*What to work on*. Using the data that follows, give the number of lines in which the word "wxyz" occurs. Write only the number.

(Data extracted from a collection)
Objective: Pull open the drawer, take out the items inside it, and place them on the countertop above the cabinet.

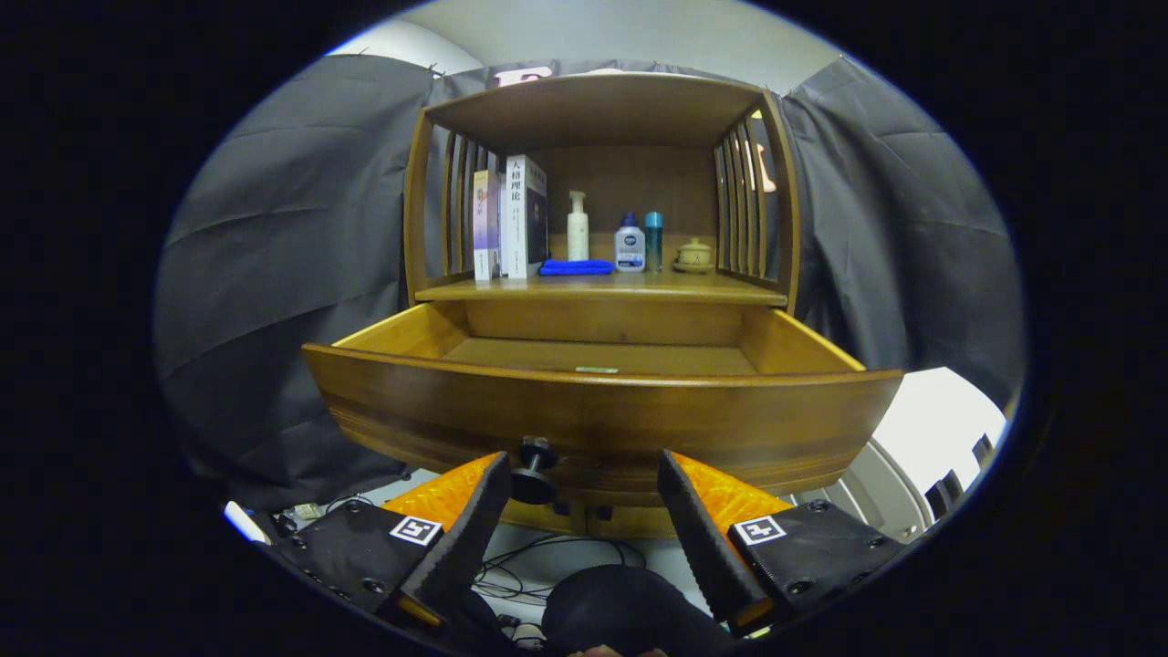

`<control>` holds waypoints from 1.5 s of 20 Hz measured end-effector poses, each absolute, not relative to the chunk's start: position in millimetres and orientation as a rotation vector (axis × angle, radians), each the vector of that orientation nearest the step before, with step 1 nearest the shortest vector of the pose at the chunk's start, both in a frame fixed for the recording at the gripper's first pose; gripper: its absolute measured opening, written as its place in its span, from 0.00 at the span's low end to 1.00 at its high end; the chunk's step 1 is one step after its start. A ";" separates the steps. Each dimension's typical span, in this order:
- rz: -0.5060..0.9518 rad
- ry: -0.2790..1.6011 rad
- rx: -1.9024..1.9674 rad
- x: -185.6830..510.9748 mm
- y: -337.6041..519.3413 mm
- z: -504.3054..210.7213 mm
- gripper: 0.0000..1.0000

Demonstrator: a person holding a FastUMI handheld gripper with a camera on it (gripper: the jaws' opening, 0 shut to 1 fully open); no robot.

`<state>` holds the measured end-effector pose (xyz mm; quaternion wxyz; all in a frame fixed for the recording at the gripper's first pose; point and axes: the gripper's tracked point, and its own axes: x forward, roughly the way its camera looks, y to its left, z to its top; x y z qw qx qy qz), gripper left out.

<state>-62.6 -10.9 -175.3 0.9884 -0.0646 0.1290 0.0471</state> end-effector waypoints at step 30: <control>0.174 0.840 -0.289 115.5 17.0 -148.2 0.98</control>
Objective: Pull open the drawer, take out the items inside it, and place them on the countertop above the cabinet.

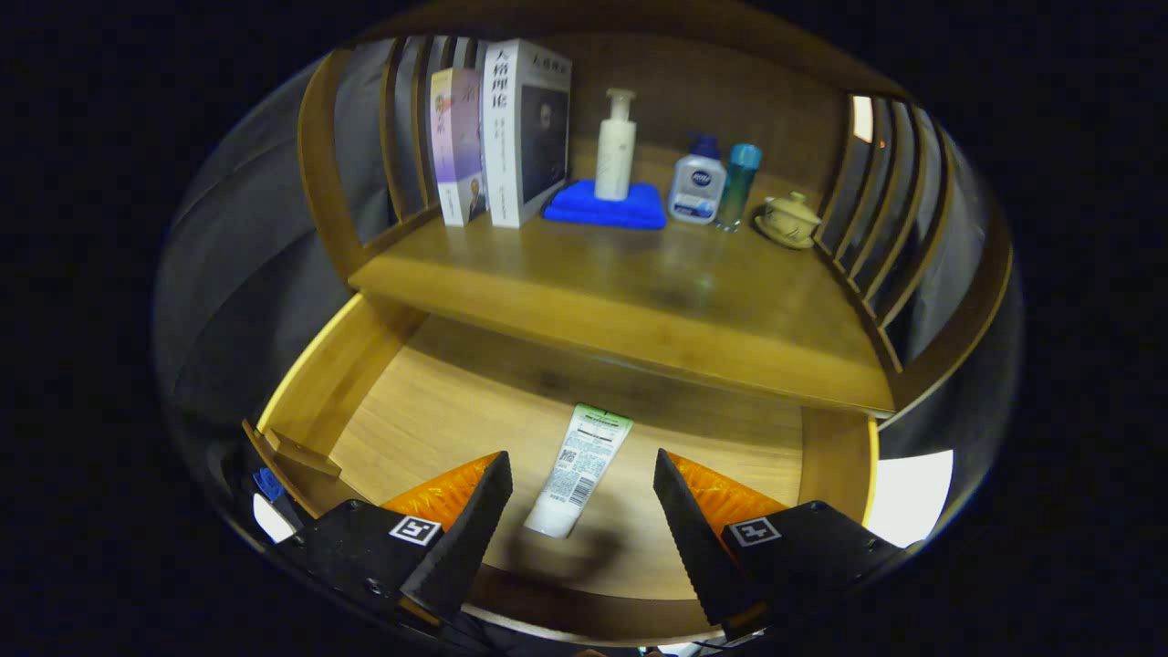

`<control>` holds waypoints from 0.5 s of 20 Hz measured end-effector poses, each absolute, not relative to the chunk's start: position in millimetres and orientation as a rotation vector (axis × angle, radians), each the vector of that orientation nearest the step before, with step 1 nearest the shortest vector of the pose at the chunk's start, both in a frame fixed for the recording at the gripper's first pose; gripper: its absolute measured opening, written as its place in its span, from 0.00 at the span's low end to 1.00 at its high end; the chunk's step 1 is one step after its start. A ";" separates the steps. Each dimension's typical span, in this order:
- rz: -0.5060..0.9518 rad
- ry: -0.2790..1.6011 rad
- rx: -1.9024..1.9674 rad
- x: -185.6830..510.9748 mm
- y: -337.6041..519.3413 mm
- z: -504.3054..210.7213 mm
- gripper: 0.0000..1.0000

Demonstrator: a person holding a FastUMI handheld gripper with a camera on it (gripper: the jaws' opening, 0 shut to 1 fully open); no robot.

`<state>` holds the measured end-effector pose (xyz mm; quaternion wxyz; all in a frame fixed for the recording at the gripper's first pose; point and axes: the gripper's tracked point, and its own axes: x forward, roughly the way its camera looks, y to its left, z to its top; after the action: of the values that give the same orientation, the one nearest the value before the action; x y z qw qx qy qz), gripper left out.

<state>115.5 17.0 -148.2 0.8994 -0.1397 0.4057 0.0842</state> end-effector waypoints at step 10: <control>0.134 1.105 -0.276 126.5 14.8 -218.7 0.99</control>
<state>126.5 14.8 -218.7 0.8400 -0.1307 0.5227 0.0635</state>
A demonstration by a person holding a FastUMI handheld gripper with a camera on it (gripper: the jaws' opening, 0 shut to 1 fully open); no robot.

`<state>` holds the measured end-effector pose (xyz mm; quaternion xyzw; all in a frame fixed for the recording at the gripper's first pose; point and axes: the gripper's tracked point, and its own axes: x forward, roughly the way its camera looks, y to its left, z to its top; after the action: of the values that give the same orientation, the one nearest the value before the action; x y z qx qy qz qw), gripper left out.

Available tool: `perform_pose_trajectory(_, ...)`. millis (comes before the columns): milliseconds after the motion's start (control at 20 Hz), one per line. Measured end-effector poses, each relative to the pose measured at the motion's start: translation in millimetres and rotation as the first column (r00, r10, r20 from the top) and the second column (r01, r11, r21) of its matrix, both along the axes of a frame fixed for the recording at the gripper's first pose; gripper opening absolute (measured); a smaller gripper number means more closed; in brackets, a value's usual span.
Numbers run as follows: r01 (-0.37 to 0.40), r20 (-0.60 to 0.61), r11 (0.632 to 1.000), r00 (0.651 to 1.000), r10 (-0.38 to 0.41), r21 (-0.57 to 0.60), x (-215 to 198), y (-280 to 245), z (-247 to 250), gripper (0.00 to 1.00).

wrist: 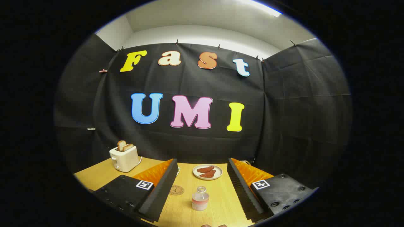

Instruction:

*Solution*. 2